Ein weiterer Teil dieses Buches stellt erstaunliche Bezüge her zwischen dem Fließen des Geldes in einer Wirtschaft und dem Fließen der Lebensenergie im menschlichen Organismus bzw. in der Natur. In dem (an anderen Stellen schon veröffentlichten) Aufsatz „fließendes Geld und Heilung des sozialen Organismus – Gemeinsamkeiten zwischen Viktor Schauberger, Wilhelm Reich und Silvio Gesell“ geht es um die Ursachen und Konsequenzen eines blockierten Fließprozesses – und um die These: „Die Lösung (der Blockierung) ist die Lösung“.

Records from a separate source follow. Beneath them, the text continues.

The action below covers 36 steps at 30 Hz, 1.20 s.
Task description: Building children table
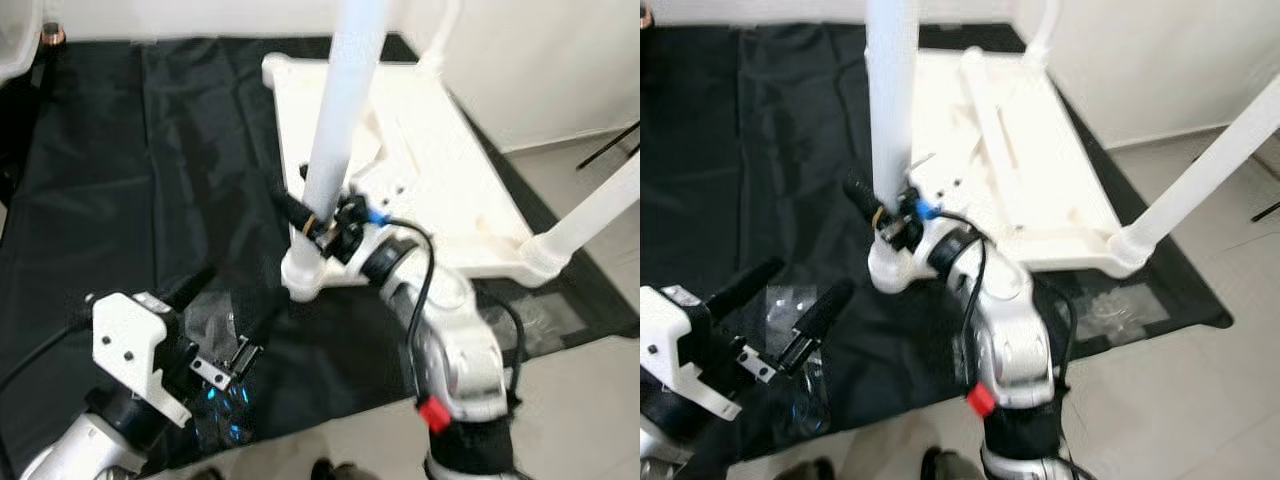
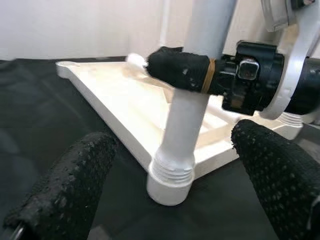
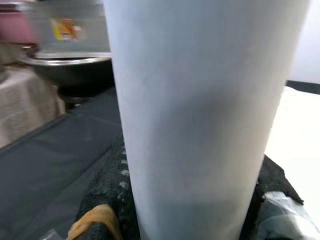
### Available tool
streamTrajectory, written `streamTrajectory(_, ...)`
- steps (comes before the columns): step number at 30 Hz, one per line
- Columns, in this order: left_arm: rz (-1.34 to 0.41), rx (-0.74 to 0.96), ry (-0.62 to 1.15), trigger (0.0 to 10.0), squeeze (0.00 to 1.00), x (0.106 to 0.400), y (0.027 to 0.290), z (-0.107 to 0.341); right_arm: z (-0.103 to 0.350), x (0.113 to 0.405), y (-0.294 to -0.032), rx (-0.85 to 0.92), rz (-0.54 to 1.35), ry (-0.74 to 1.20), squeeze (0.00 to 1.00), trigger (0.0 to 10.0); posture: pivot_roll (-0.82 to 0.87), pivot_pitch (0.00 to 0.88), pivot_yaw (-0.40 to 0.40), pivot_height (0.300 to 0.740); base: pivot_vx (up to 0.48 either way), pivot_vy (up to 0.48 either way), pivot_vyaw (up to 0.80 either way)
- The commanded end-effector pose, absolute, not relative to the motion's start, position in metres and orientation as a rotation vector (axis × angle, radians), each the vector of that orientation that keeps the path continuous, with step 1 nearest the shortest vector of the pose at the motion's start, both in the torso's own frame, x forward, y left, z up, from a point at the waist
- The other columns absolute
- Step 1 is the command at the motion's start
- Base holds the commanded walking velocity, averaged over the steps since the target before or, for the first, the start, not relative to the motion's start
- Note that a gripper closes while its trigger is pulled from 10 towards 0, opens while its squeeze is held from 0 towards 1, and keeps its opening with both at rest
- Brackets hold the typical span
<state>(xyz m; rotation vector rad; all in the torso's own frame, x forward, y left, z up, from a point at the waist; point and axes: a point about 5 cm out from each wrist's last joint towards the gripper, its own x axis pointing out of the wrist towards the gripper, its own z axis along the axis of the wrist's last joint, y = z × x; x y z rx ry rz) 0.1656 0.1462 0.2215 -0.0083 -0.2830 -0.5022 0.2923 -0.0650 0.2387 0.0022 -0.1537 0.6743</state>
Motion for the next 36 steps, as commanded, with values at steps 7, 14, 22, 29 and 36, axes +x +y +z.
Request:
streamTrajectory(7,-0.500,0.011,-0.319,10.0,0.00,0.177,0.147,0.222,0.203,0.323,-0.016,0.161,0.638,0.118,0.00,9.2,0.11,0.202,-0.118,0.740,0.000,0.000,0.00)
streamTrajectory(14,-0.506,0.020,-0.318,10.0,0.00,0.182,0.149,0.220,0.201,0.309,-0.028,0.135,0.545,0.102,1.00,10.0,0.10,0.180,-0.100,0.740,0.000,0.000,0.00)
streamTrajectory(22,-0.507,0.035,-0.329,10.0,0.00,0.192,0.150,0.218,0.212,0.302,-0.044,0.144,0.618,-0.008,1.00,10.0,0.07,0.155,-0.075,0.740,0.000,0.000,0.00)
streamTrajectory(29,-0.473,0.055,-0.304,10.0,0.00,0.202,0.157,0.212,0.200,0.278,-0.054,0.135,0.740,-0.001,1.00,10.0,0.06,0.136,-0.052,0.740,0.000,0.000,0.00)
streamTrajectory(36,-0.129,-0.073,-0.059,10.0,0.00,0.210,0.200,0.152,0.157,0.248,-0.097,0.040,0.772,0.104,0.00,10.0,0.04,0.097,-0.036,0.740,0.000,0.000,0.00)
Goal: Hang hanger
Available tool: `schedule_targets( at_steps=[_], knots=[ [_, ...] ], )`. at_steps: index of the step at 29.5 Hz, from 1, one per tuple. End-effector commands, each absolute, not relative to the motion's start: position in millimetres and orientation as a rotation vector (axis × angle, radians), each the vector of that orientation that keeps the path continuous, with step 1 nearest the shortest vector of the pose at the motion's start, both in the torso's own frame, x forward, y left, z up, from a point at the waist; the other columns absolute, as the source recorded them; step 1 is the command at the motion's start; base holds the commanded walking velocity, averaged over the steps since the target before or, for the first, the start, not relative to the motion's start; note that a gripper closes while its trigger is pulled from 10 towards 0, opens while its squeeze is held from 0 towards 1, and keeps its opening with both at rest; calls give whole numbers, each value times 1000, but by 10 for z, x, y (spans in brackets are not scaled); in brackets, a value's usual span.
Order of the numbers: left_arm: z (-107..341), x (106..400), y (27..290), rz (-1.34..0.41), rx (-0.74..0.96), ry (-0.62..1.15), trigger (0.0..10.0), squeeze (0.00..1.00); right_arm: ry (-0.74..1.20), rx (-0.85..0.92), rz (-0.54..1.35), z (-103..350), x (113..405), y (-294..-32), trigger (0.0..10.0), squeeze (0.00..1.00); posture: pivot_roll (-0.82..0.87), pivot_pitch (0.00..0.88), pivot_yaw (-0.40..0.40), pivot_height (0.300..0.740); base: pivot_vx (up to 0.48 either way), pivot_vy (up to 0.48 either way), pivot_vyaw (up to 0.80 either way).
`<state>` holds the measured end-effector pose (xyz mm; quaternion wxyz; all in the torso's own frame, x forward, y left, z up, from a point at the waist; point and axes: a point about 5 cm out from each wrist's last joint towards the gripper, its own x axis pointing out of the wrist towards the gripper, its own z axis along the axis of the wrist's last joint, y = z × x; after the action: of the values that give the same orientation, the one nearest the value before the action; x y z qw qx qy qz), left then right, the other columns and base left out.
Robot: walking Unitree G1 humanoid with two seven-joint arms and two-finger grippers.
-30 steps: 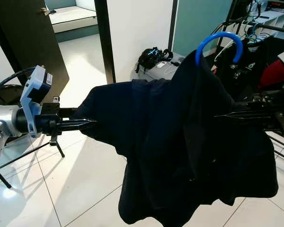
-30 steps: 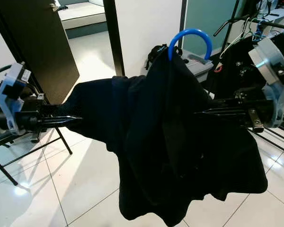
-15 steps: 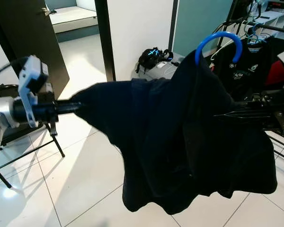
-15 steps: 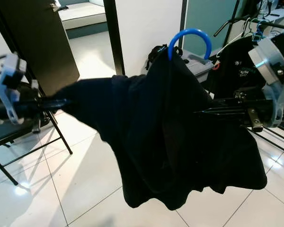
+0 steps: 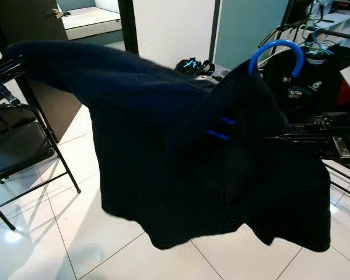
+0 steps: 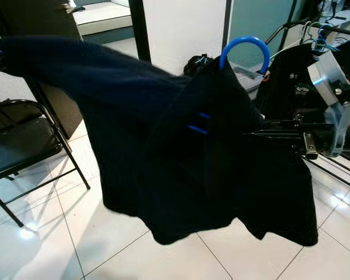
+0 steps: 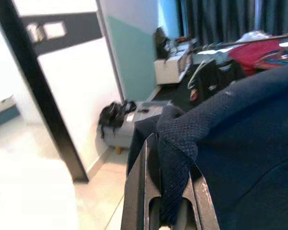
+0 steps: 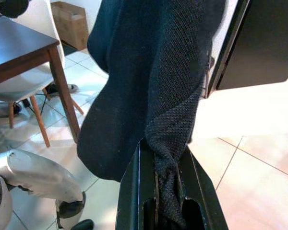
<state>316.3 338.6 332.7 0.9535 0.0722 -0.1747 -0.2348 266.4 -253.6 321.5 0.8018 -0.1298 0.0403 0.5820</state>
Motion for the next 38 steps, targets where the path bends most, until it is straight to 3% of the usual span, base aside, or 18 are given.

Der Aufsatz „Börsenfieber und kollektiver Wahn“ handelt demgegenüber von den Konsequenzen eines in sich gespaltenen und durchdrehenden Fließprozesses, der in einen Realitätsverlust und Absturz des betreffenden Systems einmündet. Beim einzelnen Menschen treibt ein gespaltener Energiefluss in die Schizophrenie, im sozialen Organismus einer Wirtschaft treibt ein (in Tauschmittel und Spekulationsmittel) gespaltener Geldfluss in Börsenfieber und Realitätsverlust anderer Art – jeweils mit höchst bedrohlichen Folgen.
Aus dieser Analyse wird deutlich, welchen „Wahnsinn“ die durch den Neoliberalismus propagierte und durch WTO, IWF und Weltbank durchgesetzte Politik des Niederreißens nationalstaatlicher Schutzhüllen – insbesondere gegenüber den spekulativen Kapitalströmen – bedeutet. Die Dramatik der dadurch bewirkten Entwicklung ist von anderen eindrucksvoll, aber auch erschütternd beschrieben worden, u.a. von Joseph Stiglitz („Die Schatten der Globalisierung“) oder von Michel Chossudovsky („Global – Brutal“). Sie liefert ganze Länder und Völker schutzlos den spekulativen Launen und Manipulationen der internationalen Finanzmärkte aus und hinterlässt soziale und ökonomische Trümmerfelder, die wesentlich mit dazu beitragen, den Boden für Gewaltausbrüche zu bereiten.
Solange die „monetäre Kernspaltung“ (die Spaltung des Geldes in Tauschmittel und Spekulationsmittel) nicht überwunden wird, wird es immer wieder destruktive Kettenreaktionen an den internationalen Finanzmärkten geben – und die Gefahr eines Super-Gaus des Weltfinanzsystems. Besser wäre es, die Welt (oder mindestens wesentliche Entscheidungsträger) kämen vorher zur Besinnung – und zur Einsicht in die wesentlichen Grundlagen eines Wirtschaftens im Einklang mit Mensch und Natur – anstatt gegen sie.